[Start of Attachment]

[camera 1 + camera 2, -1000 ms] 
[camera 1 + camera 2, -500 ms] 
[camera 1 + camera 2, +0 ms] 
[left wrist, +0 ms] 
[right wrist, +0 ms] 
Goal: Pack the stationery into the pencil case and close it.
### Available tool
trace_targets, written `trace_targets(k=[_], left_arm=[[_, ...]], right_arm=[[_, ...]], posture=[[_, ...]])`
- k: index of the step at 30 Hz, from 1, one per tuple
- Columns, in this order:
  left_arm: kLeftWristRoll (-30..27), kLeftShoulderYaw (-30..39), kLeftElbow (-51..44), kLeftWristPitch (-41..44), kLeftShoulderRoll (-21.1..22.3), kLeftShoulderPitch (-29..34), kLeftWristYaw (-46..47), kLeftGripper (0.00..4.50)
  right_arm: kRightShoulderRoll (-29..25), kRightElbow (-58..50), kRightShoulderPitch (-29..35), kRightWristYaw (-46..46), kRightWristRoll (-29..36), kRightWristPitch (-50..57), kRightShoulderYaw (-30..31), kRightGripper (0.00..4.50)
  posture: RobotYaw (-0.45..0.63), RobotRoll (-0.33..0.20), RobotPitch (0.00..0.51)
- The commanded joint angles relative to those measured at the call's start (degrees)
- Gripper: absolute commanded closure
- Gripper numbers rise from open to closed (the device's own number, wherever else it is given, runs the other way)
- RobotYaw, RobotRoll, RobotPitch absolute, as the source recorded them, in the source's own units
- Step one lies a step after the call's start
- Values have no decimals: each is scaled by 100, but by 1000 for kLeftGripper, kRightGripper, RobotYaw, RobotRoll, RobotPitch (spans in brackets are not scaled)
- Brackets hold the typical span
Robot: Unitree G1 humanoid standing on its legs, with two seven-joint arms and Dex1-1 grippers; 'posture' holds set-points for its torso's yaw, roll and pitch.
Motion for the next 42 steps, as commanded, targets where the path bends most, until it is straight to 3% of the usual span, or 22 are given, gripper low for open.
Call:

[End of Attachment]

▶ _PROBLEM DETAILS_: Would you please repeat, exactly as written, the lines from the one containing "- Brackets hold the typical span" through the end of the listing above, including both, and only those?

▶ _OUTPUT_:
- Brackets hold the typical span
Robot: Unitree G1 humanoid standing on its legs, with two seven-joint arms and Dex1-1 grippers; 'posture' holds set-points for its torso's yaw, roll and pitch.
Motion for the next 42 steps, as commanded, targets where the path bends most, until it is straight to 3% of the usual span, or 22 are given, gripper low for open.
Call:

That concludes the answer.